Responding to the messages

Photo: Getty Images
Photo: Getty Images

Parenting columnist Ian Munro has some advice for deciphering what your baby is trying to tell you.

Ian Munro
Ian Munro

Before I became a father, babies just cried. A cry was a cry, was a cry. It was usually loud and often annoying. After fatherhood, I discovered that babies didn't just cry, babies communicated with varied styles of crying.

Surprisingly, after almost three decades away from close involvement with babies, I find I can still distinguish many of the messages. Messages such as discomfort caused by wet nappies, heat or thirst or, more painfully, by wind; the various whimpers indicating a need for the reassurance of a touch or cuddle; the cry of a sudden fright; and the restless whine of boredom or tiredness.

Most mothers are on to these differences within a week or two, even if they aren't quite sure of what each means, and they can usually distinguish their baby's cries from those of others in a matter of days. It takes a bit longer for fathers, depending on how involved they are with baby.

For most reasons, making baby comfortable, for example with a nappy change, and providing physical reassurance through cuddling, rocking and stroking will end the crying. Often a cuddle is all they need. They like to be close and feel your warmth, see your face, hear your voice and listen to your heartbeat.

Giving something to suck, talking to baby, distracting with objects, a stroll in the buggy or even the motion of a ride in the car will usually do the trick. Sometimes, quiet music or the repeated sound of a musical box or steady sound of something like a fan can relax baby.

Perhaps the most tiring and demoralising crying is caused by colic. You know something is wrong and that baby's in pain but you can't do anything to immediately make things better. And this is in baby's first months, when new parents are probably least equipped to cope with it.

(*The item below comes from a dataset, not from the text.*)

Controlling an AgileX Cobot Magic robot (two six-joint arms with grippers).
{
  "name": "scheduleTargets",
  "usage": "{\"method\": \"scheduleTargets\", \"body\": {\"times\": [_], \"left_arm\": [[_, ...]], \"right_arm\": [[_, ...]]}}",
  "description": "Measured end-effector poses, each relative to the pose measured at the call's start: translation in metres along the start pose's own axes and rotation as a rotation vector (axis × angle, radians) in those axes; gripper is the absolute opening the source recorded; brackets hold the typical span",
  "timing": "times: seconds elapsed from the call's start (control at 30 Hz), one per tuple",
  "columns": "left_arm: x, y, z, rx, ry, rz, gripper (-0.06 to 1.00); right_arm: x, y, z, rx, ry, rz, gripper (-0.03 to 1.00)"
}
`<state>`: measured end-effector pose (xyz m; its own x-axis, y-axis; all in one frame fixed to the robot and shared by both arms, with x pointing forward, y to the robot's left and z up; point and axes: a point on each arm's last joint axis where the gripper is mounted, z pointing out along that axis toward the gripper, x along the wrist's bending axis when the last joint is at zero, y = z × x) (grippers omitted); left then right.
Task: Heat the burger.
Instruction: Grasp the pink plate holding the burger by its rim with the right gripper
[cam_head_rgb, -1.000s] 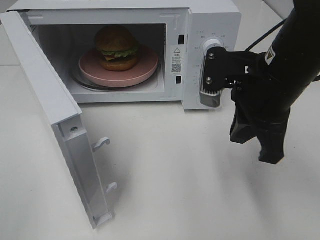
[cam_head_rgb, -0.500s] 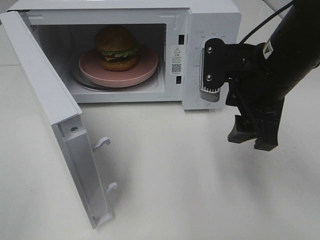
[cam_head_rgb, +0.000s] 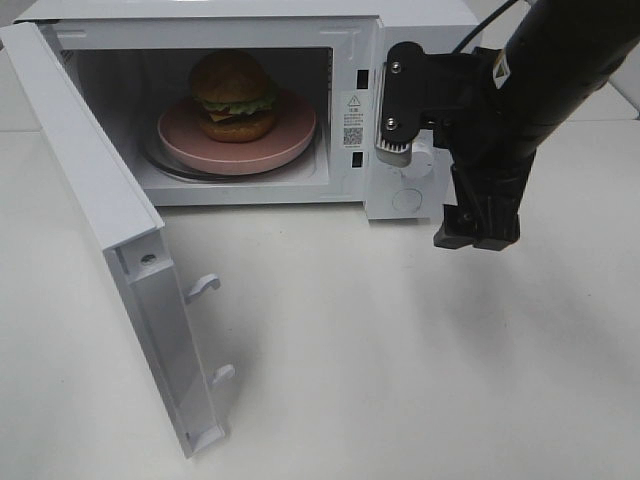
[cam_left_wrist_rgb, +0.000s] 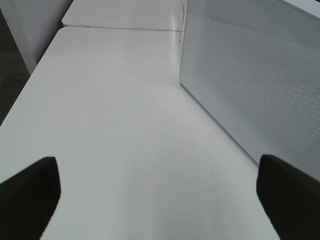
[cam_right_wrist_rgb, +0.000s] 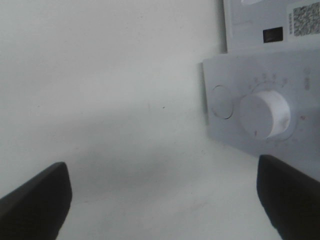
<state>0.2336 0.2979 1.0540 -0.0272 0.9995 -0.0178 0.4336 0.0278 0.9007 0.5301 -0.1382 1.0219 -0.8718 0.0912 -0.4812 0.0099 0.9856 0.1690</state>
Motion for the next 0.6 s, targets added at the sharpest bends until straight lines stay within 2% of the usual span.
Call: {"method": "scheduleTargets", "body": {"times": [0.2, 0.27, 0.6], "left_arm": [[0.0, 0.0, 0.0, 0.0, 0.0, 0.0, 0.99], [0.0, 0.0, 0.0, 0.0, 0.0, 0.0, 0.99], [0.0, 0.0, 0.0, 0.0, 0.0, 0.0, 0.99]], "right_arm": [[-0.007, 0.022, 0.011, -0.048, -0.069, -0.083, 0.96], [-0.015, 0.04, 0.021, -0.097, -0.129, -0.136, 0.95], [-0.03, 0.067, 0.047, -0.124, -0.175, -0.198, 0.92]]}}
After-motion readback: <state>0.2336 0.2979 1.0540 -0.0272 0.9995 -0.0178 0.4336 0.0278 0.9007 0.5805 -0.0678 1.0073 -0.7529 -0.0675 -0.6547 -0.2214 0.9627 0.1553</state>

Nevertheless, it does require you to stay as calm as you can, respond as advised in dealing with the colic, burping the additional air taken on board while crying, some cuddling and soothing.

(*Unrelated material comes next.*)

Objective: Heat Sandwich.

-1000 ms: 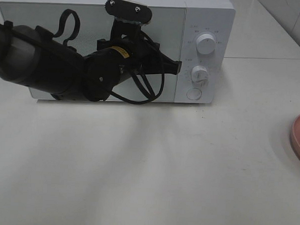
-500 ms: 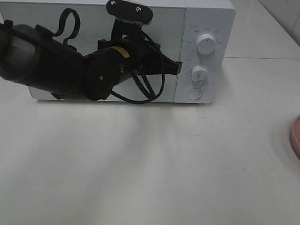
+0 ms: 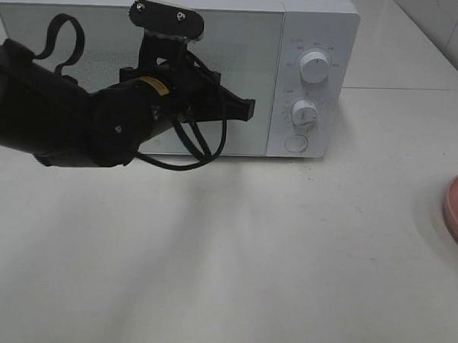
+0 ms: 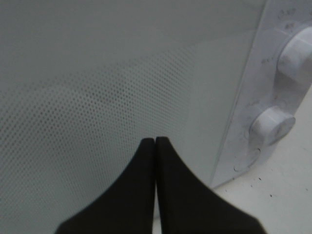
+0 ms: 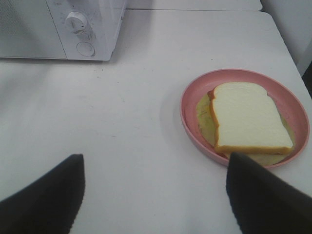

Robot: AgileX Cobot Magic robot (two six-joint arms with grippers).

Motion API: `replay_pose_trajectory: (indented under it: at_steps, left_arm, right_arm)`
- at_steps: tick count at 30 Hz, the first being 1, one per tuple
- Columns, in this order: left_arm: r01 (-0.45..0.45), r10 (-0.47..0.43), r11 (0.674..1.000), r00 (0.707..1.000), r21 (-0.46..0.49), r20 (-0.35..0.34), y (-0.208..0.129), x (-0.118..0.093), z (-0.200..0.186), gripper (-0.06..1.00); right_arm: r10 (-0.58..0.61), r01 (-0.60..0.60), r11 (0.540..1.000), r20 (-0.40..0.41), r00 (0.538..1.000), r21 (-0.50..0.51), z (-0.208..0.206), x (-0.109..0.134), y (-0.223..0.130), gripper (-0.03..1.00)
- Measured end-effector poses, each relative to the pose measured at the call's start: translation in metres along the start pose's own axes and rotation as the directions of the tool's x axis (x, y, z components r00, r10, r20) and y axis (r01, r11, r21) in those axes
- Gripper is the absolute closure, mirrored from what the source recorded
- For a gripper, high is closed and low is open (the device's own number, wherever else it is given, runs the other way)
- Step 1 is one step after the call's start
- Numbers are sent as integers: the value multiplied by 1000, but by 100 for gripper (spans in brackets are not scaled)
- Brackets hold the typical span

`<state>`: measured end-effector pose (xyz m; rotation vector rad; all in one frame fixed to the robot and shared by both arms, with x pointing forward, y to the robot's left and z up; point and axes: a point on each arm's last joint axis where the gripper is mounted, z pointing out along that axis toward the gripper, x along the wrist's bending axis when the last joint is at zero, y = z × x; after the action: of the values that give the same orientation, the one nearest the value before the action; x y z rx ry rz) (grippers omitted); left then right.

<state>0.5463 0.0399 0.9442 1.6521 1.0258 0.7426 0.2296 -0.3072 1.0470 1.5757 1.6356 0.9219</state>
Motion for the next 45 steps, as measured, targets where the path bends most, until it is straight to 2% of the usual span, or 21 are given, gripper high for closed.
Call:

Teething is the other cause of intense crying that can't be quickly remedied. Swelling where the tooth is coming through causes the pain and sucking can increase it further. A chilled teething ring or other smallish hard object will help, as will rubbing baby's gums gently before feeding. Teething gels can also be effective.

In the midst of it all, the hardest thing to believe but the simplest of messages is that babies cry and this phase will soon end. In the meantime, it calls for some team parenting that allows each of you to get some needed sleep or some quiet time away from the noise.